I'd rather get to the bottom of why the delay is needed though.
Dave
On Thu, 2004-01-08 at 15:57, Dave Jones wrote:
> On Thu, Jan 08, 2004 at 12:05:12PM +0000, Heilmann, Oliver wrote:
>
> > 1. According to sis_agp_device_ids the 648 chipset is supported. Does
> > this mean that the "plain" 648 is actually supported and my "FX"
> > iteration is so fundamentally different (even thought is has the same
> > device id).
>
> Some of the agpgart submissions go along the lines of..
> - agpgart complains when I load it.
> - running with try_unsupported makes the error go away
> - ID of chipset gets added.
>
> In quite a few cases in the past, no, or little actual testing to see
> whether the device works correctly, or doesn't corrupt mappings through
> the GART. In some cases, folks actually have thought everything was working
> fine, and then later found out they had misconfigured their X setup, and
> were running unaccelerated software GL.
>
> These days when recieving ID updates, I usually ask folks
> to at least give it a run through testgart to make sure.
>
So before I change the 648 setup I'd still better check with someone
who's got the plain version?
> It's not the be all and end all of test apps, but it catches the really
> stupid cases.
>
> > 2. Once the agpEnable bit is set in the bridge's cmd register the config
> > space of the master is completely screwed up for a while.
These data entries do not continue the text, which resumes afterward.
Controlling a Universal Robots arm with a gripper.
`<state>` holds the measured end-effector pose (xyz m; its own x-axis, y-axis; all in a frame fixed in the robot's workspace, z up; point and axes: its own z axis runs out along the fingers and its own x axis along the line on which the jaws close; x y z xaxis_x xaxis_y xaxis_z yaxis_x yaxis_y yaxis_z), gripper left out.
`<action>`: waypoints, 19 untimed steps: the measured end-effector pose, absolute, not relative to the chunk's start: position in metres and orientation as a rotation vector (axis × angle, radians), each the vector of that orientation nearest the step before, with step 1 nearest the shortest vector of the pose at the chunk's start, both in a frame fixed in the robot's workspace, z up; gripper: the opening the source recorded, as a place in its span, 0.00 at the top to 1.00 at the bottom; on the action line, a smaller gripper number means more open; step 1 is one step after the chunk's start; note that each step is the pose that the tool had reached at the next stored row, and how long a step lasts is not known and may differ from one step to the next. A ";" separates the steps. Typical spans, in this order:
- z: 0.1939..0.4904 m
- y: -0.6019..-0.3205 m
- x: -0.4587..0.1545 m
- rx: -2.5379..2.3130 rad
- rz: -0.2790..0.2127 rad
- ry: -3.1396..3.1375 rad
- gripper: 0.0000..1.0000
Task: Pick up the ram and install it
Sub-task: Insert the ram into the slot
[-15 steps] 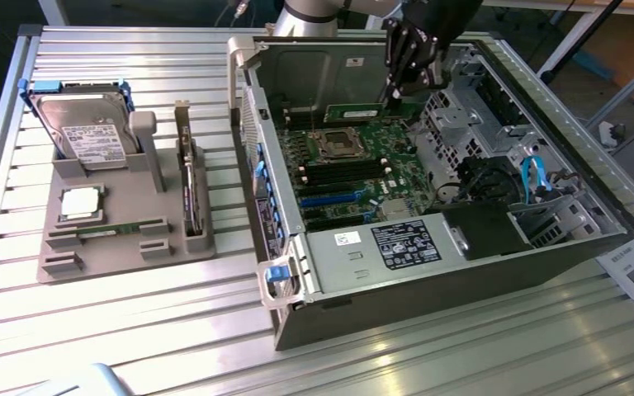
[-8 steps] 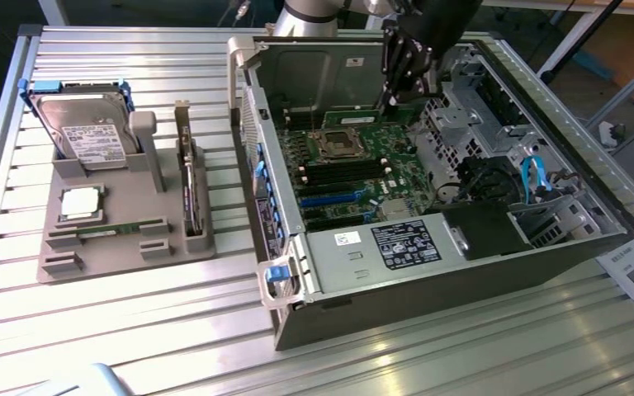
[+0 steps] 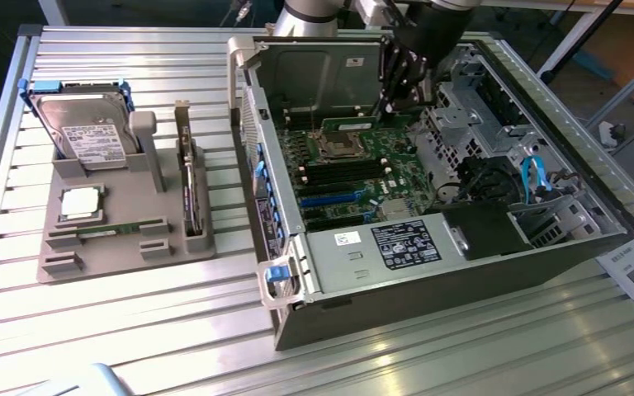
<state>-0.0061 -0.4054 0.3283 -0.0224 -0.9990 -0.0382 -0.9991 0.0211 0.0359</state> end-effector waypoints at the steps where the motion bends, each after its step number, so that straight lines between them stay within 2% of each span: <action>1: 0.327 -0.405 -0.006 -2.195 0.082 2.243 0.88; 19: 0.297 -0.405 -0.007 -2.195 0.082 2.243 0.88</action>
<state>-0.0067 -0.4054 0.2965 -0.0224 -0.9990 -0.0382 -0.9991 0.0211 0.0357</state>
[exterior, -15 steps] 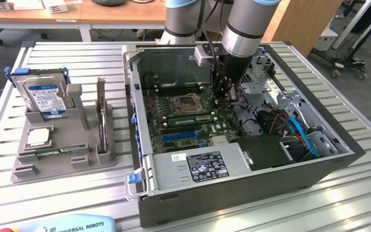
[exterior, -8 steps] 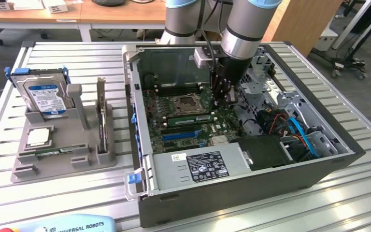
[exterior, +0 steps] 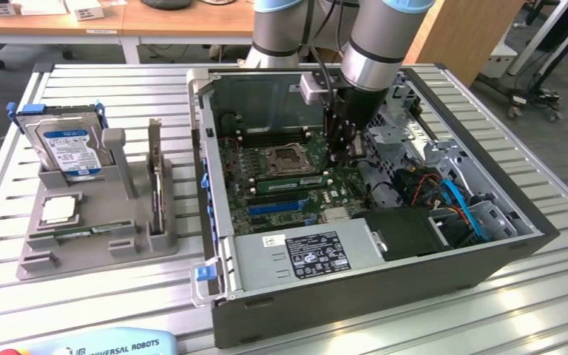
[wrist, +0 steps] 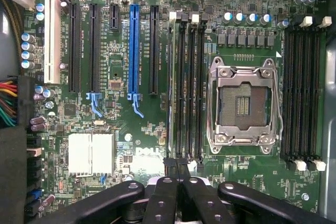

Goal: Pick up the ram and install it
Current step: 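Press down the ram until it locks into place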

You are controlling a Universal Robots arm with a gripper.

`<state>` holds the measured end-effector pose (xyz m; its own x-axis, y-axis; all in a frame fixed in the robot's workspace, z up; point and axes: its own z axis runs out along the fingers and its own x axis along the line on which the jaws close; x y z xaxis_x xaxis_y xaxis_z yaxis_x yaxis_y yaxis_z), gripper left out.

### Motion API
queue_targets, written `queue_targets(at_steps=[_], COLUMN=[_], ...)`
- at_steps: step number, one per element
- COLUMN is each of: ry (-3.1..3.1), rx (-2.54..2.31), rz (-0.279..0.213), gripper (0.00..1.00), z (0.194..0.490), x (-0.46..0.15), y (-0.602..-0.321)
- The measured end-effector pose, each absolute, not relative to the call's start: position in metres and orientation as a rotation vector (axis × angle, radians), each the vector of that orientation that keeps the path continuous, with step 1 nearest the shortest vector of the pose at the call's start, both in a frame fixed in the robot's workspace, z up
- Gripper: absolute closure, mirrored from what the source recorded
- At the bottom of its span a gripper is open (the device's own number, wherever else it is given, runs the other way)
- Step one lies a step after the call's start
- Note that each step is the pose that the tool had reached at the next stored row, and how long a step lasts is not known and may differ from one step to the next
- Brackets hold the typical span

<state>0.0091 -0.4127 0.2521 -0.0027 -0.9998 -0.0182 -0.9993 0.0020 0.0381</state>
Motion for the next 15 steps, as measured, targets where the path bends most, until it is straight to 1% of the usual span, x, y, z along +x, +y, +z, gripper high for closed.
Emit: queue_targets(at_steps=[15], ry=[-2.214], rx=[2.208], rz=[-0.062], gripper=[0.90], z=[0.2468], x=[0.0091], y=[-0.4137])
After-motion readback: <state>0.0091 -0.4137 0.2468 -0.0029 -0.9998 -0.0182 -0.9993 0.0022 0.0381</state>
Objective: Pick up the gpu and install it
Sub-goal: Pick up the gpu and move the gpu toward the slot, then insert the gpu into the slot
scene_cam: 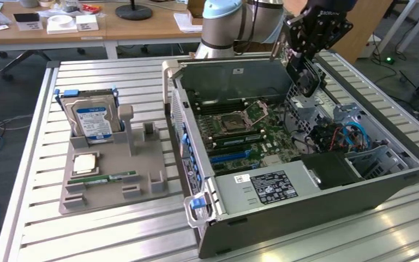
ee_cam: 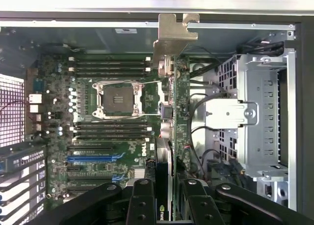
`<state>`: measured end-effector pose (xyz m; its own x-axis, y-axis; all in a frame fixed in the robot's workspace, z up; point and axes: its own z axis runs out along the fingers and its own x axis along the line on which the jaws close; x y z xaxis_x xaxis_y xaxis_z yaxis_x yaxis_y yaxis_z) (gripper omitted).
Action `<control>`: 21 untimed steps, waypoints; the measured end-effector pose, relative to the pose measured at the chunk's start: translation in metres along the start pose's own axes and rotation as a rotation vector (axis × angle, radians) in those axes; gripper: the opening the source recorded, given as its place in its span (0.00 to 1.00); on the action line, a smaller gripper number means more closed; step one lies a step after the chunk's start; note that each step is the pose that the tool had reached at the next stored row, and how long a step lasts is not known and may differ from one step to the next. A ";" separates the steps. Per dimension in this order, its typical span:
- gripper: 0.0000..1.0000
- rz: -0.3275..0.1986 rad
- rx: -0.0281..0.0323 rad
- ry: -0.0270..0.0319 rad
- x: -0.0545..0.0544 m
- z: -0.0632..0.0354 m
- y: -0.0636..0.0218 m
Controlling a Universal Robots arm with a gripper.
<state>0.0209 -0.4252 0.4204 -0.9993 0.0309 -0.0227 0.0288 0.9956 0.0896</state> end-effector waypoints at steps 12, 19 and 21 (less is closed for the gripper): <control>0.26 -0.002 0.0001 0.0002 -0.010 0.0003 0.0002; 0.26 -0.008 -0.0001 0.0007 -0.010 0.0003 0.0002; 0.26 -0.011 -0.0003 0.0010 -0.010 0.0003 0.0002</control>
<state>0.0310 -0.4253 0.4203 -0.9995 0.0196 -0.0227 0.0175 0.9958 0.0896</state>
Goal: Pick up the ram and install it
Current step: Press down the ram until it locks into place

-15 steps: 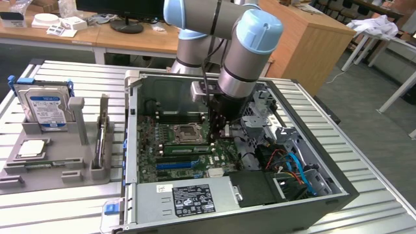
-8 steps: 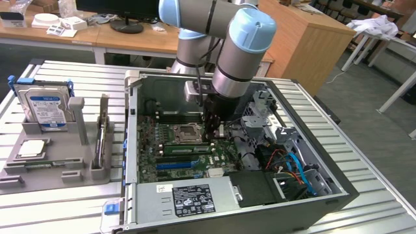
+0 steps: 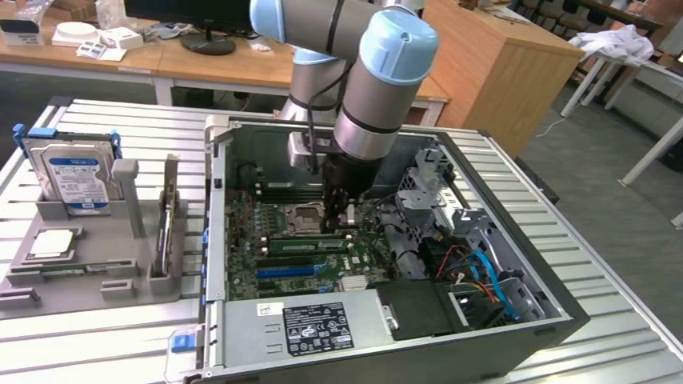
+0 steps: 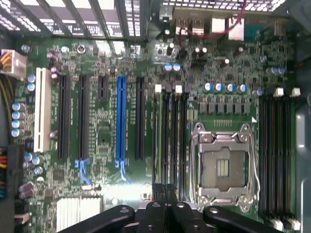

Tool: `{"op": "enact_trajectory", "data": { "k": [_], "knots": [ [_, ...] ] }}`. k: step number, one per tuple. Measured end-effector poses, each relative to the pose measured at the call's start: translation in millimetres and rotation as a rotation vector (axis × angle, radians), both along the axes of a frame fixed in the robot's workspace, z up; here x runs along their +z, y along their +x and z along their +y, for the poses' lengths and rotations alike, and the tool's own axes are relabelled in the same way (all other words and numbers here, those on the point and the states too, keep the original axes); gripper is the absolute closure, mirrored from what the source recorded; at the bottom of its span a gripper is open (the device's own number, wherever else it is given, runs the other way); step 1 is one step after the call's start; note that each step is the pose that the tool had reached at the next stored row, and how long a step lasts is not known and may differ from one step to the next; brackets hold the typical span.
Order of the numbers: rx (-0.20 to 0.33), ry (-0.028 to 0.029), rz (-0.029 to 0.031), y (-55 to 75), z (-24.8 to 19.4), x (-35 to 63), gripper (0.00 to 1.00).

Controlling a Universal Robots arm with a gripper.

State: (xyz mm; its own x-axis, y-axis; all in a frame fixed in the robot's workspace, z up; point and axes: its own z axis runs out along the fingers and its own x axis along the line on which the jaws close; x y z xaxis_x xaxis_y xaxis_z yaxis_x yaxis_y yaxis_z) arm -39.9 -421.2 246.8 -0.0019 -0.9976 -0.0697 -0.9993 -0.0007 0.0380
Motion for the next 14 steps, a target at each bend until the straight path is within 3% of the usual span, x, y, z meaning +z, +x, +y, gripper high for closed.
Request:
{"op": "enact_trajectory", "data": {
  "k": [14],
  "knots": [
    [0.000, 0.0001, -0.0001, -24.0, 0.4, -0.1, 0.89]
  ]
}}
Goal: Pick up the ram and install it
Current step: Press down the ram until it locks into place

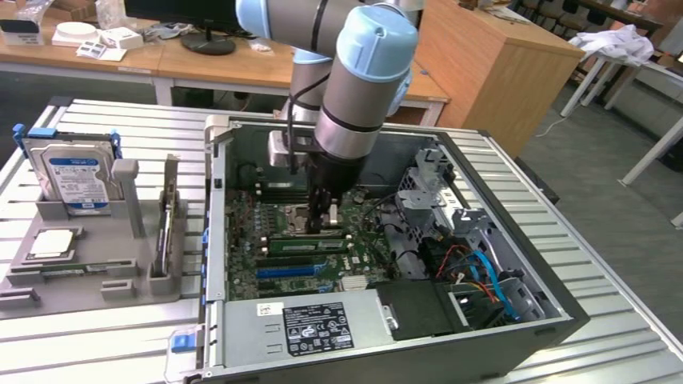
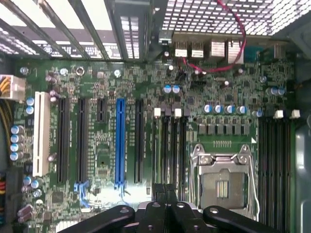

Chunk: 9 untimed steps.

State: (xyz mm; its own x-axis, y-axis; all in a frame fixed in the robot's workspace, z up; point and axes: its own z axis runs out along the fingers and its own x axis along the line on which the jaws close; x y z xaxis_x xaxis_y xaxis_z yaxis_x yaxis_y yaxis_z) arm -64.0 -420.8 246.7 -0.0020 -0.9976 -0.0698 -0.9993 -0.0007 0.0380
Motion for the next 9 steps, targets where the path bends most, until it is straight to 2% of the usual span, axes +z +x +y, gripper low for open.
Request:
{"op": "enact_trajectory", "data": {
  "k": [9],
  "knots": [
    [0.000, 0.0000, 0.0000, -12.9, 0.0, 0.0, 0.89]
  ]
}}
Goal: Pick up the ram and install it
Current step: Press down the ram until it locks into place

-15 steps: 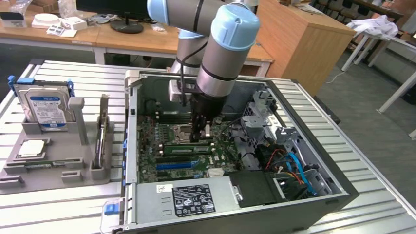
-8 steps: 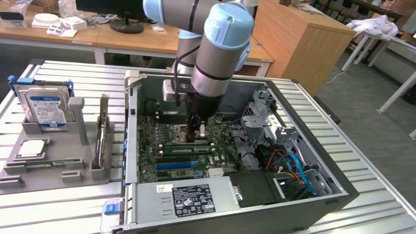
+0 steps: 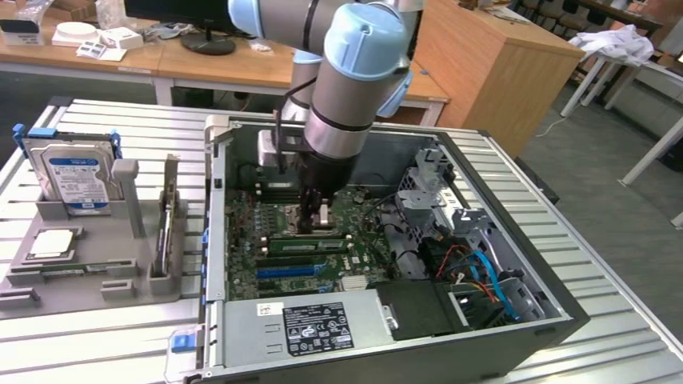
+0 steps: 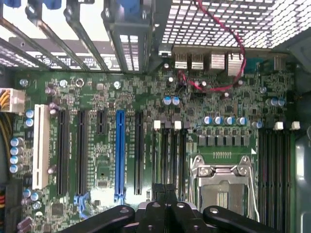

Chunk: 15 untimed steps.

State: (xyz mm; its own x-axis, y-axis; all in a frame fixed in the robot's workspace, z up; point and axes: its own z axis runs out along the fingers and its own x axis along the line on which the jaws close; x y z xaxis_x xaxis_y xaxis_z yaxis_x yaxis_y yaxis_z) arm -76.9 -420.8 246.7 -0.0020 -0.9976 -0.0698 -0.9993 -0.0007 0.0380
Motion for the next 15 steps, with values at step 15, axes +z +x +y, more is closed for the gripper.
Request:
{"op": "enact_trajectory", "data": {
  "k": [15],
  "knots": [
    [0.000, -0.0001, 0.0000, -12.7, 0.0, 0.0, 0.89]
  ]
}}
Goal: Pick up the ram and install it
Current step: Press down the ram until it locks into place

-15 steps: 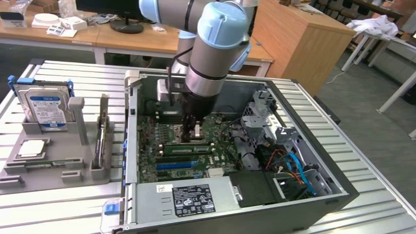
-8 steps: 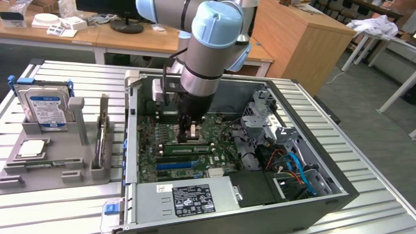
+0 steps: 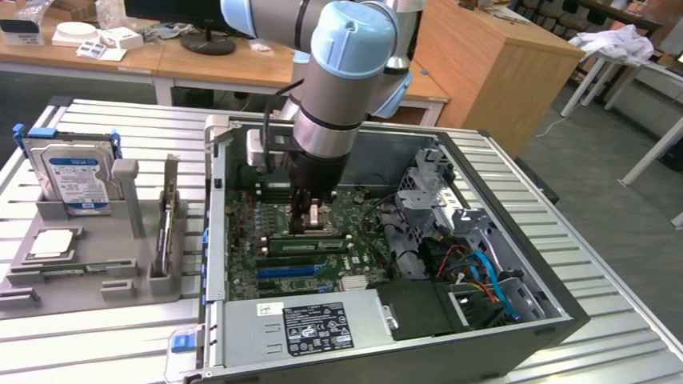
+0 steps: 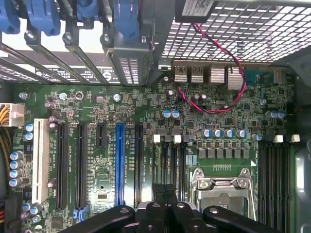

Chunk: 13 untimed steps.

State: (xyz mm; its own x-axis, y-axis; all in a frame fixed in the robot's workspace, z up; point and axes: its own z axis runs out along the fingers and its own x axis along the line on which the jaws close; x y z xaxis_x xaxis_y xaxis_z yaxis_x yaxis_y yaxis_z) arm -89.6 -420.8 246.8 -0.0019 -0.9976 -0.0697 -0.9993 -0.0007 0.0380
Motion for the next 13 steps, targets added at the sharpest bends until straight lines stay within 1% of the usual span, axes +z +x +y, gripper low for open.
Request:
{"op": "enact_trajectory", "data": {
  "k": [4, 10, 13],
  "knots": [
    [0.000, 0.0000, 0.0000, -2.6, 0.0, 0.0, 0.89],
    [0.000, 0.0000, 0.0000, -2.9, 0.0, 0.0, 0.89],
    [0.000, 0.0000, 0.0001, -3.0, -1.1, 0.0, 0.89]
  ]
}}
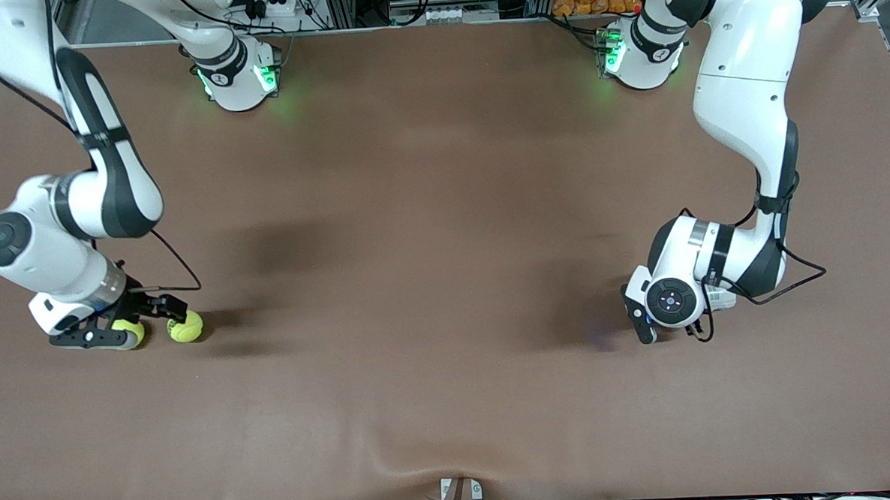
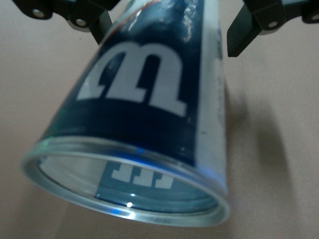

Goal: Insert tennis ball vertically with right arm
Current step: 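Grasp the can with the left gripper while the right gripper grasps a ball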

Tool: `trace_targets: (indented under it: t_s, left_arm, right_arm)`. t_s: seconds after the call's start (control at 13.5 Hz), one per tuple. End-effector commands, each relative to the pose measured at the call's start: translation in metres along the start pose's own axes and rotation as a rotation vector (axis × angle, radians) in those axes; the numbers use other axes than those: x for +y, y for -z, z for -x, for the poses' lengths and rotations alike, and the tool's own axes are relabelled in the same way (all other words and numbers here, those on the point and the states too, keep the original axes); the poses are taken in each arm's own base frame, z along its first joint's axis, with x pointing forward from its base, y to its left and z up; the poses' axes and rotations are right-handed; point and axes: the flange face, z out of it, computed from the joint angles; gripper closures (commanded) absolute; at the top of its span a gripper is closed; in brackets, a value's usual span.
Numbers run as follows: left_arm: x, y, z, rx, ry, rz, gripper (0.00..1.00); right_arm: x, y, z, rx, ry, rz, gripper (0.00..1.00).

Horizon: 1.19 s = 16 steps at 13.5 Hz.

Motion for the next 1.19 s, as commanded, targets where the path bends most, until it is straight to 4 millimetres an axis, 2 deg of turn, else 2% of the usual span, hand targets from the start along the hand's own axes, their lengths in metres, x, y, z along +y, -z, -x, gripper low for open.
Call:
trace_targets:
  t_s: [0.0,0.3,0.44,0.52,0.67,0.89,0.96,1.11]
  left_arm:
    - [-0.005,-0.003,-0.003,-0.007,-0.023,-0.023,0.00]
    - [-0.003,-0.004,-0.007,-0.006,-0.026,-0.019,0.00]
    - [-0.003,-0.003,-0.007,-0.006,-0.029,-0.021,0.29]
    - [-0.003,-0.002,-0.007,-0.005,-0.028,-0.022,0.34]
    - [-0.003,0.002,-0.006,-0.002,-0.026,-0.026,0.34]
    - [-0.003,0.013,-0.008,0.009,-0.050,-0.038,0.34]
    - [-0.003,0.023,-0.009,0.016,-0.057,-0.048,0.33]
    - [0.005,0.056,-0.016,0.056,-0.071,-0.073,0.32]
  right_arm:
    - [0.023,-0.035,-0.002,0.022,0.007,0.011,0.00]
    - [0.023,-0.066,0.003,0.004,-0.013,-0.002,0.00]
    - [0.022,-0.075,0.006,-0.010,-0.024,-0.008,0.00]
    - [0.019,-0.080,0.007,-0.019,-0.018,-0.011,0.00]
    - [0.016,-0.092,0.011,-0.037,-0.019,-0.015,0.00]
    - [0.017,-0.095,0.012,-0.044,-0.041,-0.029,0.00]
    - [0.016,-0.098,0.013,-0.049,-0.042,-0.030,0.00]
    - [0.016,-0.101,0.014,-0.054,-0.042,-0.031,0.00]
Trying to
> > configure/enable the master during that period mostly crashes the
> > system. Waiting does the trick. (Annoyingly, simply waiting for the
> > master to become readable again is not good enough, one still needs to
> > wait longer for things to become stable). None of the other chipsets
> > seem to need this. Can anybody explain? Perhaps I missed something? If
> > there is no other way and I do have to stick with the delay, then I
> > suppose it would not be a good idea to polute the generic agp_enable
> > with it?!
>
> This sounds very odd. How long a delay are we talking here?
~5ms. At around 4ms it sometimes doesn't die before a few windows have
been opened (mutilated requests?).
> It sounds to me like we should be waiting on some other event.
Hmm, like what? Any idea what I could check/wait for?
> I'll see if I can dig out the 648 datasheet later.
Thanks.
>
> I'd rather not add it to agp_enable. Better would be to add a sis specific
> .enable function (which mostly just calls the agp_generic_enable() function
> and does the wait), so the other drivers don't need to worry about this.
>
> I'd rather get to the bottom of why the delay is needed though.
>
> Dave
Here's some additional info:
The bridge claims AGP V3.5, master says 3.0
Interestingly, the bridge's status register has the isoch bit OFF.
bridge:
Capabilities: [c0] AGP version 3.5
Status: RQ=32 Iso- ArqSz=2 Cal=3 SBA+ ITACoh- GART64- HTrans- 64bit- FW-
AGP3+ Rate=x4,x8
Command: RQ=1 ArqSz=0 Cal=0 SBA+ AGP+ GART64- 64bit- FW- Rate=x8
card:
Capabilities: [58] AGP version 3.0
Status: RQ=256 Iso- ArqSz=0 Cal=0 SBA+ ITACoh- GART64- HTrans- 64bit-
FW+ AGP3+ Rate=x4,x8
Command: RQ=32 ArqSz=2 Cal=0 SBA+ AGP+ GART64- 64bit- FW- Rate=x8
The machine is basically a notebook with a desktop chipset/cpu(P4 3.2).
The gpu is not on board but on a separate module connected through what
looks to me like a non-standard connector.